EXERCISE AIM: Every line from the line containing "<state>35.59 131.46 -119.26" through the end of the data is to be reproduced exactly, excluding pictures.

DATA TO EXAMINE:
########

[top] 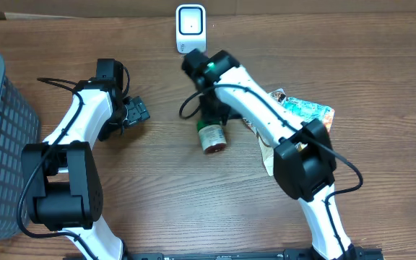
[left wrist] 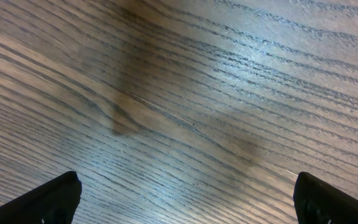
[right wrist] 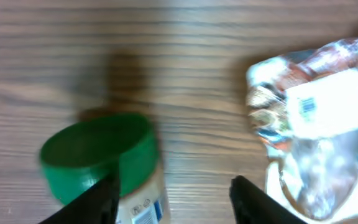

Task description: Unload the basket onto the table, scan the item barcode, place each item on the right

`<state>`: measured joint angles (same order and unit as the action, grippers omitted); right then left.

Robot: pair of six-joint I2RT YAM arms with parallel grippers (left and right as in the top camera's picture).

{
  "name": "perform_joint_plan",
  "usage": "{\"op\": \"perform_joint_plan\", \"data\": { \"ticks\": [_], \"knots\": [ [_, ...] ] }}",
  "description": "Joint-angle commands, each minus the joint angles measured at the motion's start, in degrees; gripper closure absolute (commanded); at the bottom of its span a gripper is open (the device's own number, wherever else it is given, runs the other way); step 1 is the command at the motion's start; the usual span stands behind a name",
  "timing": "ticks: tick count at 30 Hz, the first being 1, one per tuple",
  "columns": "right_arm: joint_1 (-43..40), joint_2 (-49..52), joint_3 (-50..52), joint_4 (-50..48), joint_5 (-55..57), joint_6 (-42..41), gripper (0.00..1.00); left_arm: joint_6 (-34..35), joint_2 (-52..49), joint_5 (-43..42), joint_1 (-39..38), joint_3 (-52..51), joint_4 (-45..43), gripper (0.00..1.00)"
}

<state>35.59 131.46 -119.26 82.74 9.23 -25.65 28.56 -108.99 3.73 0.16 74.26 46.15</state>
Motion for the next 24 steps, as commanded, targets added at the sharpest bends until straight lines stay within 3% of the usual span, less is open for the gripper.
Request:
{"op": "perform_joint_plan", "data": {
  "ticks": [1,12,24],
  "knots": [
    [-3.13,-0.52,-0.96,0.55,-0.76,-3.04,0.47,0.2,-0.42,0.74,0.2,-0.28,-0.13,0.0],
    [-5.49,-0.52,1.42,4.31,-5.84,-2.86,0.52,0.2,-0.42,0.74,0.2,-0.28,-0.13,0.0],
    [-0.94,-0.52,14.95,-7.52,-11.04,-3.13,0.56,0.2,-0.42,0.74,0.2,-0.28,-0.15,0.0]
  ]
}}
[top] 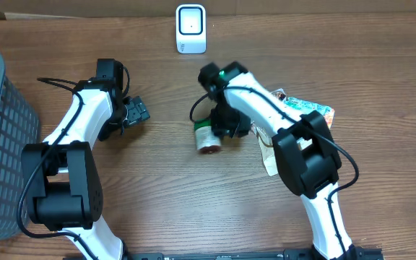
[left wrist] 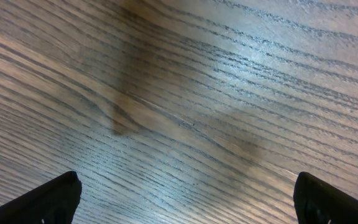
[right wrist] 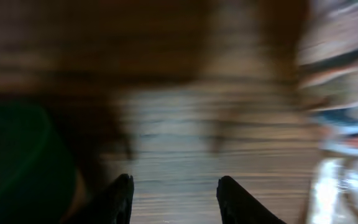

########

EXPECTED ANSWER:
<state>35.59 131.46 -119.26 82.74 9.23 -25.65 28.56 -108.99 3.73 0.16 74.26 46.15</state>
Motion for the next 24 steps, as commanded, targets added at the sharpest bends until straight lines stay within 3% of the usual span, less is open for the gripper.
Request:
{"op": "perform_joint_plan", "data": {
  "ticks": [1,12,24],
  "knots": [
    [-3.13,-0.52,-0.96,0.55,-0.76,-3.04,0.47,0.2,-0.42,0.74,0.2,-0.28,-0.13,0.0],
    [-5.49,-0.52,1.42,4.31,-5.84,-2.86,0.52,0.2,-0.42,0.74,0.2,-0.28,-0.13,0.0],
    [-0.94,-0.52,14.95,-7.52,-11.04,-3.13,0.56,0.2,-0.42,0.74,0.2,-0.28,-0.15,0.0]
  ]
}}
[top] 
[left wrist] 
[right wrist] 

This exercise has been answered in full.